## AIM OF THE EXERCISE
Write out the whole listing without a single alteration.

-------

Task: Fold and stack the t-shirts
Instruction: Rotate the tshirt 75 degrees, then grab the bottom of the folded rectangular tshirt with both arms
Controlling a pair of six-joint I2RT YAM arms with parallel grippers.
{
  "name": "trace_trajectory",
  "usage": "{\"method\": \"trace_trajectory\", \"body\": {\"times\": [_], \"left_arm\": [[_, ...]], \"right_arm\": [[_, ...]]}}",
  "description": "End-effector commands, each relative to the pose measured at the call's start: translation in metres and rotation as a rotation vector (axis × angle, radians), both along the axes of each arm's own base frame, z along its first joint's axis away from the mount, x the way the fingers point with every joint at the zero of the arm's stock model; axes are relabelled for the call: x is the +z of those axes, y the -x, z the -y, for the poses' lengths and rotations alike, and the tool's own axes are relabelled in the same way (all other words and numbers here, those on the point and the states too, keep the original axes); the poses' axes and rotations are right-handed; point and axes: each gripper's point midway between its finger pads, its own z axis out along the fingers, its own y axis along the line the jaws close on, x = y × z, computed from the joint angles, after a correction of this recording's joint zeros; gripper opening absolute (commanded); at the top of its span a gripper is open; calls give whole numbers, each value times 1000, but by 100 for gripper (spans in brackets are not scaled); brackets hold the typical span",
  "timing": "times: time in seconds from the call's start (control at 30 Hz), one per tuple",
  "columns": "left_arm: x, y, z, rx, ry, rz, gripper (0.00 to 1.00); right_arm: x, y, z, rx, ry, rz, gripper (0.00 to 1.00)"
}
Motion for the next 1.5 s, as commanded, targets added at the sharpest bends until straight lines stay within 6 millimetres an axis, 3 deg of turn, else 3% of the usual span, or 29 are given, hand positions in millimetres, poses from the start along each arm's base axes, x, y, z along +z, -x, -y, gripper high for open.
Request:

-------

## RESPONSE AREA
Task: Fold and stack the t-shirts
Instruction: Rotate the tshirt 75 degrees, then grab the bottom of the folded rectangular tshirt with both arms
Controlling a pair of six-joint I2RT YAM arms with parallel grippers.
{
  "name": "trace_trajectory",
  "usage": "{\"method\": \"trace_trajectory\", \"body\": {\"times\": [_], \"left_arm\": [[_, ...]], \"right_arm\": [[_, ...]]}}",
  "description": "End-effector commands, each relative to the pose measured at the call's start: translation in metres and rotation as a rotation vector (axis × angle, radians), both along the axes of each arm's own base frame, z along its first joint's axis away from the mount, x the way the fingers point with every joint at the zero of the arm's stock model; axes are relabelled for the call: x is the +z of those axes, y the -x, z the -y, for the poses' lengths and rotations alike, and the tool's own axes are relabelled in the same way (all other words and numbers here, those on the point and the states too, keep the original axes); the poses' axes and rotations are right-handed; point and axes: each gripper's point midway between its finger pads, its own z axis out along the fingers, its own y axis along the line the jaws close on, x = y × z, computed from the joint angles, after a correction of this recording's joint zeros; gripper opening absolute (commanded); at the top of its span a gripper is open; calls give whole numbers, each value times 1000, but by 100 for gripper (spans in brackets are not scaled); brackets hold the typical span",
  "timing": "times: time in seconds from the call's start (control at 30 Hz), one per tuple",
  "columns": "left_arm: x, y, z, rx, ry, rz, gripper (0.00 to 1.00); right_arm: x, y, z, rx, ry, rz, gripper (0.00 to 1.00)"
}
Motion for the next 1.5 s, as commanded, targets added at the sharpest bends until straight lines stay within 6 millimetres an axis, 3 deg of turn, else 3% of the usual span, or 29 are given, hand positions in millimetres, poses from the start along each arm's base axes, x, y, z along +z, -x, -y, gripper high for open.
Request:

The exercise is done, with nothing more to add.